▶ _Assignment_
Locate every line in the records below that holds the word "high" and return each one.
[Opening Data to process section]
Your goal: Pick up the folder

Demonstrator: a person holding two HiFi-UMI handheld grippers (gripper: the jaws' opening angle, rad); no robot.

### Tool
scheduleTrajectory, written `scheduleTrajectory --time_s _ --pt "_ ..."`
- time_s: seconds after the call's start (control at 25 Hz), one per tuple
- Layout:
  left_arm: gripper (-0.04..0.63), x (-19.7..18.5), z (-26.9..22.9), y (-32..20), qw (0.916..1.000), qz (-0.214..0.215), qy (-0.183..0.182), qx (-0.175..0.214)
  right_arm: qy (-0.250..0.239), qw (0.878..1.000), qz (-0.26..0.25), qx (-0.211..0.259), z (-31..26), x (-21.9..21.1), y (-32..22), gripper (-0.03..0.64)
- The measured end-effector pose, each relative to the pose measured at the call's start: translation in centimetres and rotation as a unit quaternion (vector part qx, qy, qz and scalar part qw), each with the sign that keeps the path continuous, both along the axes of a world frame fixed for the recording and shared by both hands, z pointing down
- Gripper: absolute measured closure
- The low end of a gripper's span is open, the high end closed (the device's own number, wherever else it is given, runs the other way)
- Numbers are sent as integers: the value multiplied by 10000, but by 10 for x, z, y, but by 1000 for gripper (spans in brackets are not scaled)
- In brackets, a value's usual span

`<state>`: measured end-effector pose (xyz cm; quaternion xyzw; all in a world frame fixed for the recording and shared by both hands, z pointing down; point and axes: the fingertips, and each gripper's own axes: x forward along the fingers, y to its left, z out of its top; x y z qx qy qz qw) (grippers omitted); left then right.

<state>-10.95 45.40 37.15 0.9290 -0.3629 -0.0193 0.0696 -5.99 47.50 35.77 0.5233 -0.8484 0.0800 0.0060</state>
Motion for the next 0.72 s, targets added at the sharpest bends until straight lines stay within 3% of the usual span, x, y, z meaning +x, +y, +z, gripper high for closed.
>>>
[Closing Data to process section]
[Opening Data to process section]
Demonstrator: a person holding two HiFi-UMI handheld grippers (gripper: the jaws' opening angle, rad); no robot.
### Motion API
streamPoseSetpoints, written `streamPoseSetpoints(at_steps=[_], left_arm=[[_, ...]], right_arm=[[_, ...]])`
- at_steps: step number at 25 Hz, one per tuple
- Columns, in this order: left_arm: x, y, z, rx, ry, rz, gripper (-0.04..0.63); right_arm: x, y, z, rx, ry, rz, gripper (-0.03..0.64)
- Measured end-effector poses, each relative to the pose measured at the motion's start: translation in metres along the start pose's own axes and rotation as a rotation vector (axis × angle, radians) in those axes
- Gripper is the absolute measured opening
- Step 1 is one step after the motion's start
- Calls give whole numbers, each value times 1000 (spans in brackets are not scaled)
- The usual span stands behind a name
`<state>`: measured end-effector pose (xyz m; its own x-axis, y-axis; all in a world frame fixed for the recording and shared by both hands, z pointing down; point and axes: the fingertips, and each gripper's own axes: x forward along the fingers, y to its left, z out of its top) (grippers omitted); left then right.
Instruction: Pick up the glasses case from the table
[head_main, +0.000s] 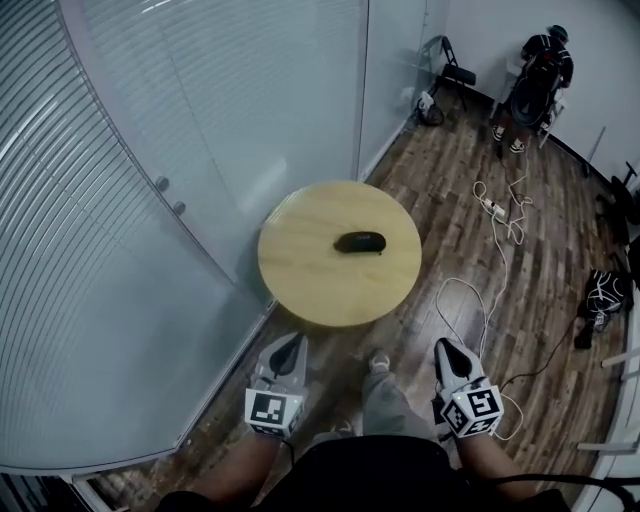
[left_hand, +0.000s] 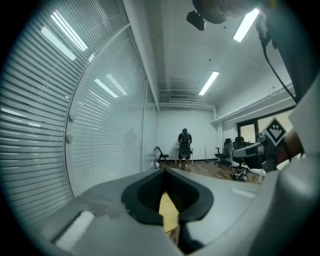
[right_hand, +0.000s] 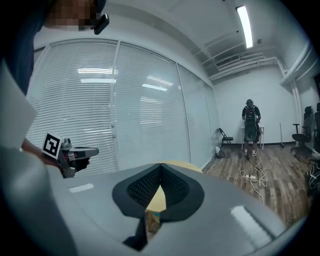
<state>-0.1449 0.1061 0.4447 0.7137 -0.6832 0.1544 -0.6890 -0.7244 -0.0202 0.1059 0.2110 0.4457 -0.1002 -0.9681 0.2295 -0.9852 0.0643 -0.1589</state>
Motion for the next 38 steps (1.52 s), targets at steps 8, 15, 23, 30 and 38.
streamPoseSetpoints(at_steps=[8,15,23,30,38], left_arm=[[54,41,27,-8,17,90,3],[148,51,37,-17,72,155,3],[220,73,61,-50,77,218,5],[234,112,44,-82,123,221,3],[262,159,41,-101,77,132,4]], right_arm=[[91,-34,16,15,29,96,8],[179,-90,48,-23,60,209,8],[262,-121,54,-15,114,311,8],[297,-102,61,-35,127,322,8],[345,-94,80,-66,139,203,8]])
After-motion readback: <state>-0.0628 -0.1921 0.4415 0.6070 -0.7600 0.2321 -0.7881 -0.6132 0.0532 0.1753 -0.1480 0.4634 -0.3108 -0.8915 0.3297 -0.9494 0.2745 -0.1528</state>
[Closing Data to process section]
▶ _Expected output_
- The low end of a gripper's span is open, the high end closed (the device's own number, wherever else it is given, runs the other way)
Motion for the next 0.72 s, targets added at the sharpest bends until straight lines stay within 3% of the usual span, x, y, z meaning +x, +y, +z, gripper high for closed.

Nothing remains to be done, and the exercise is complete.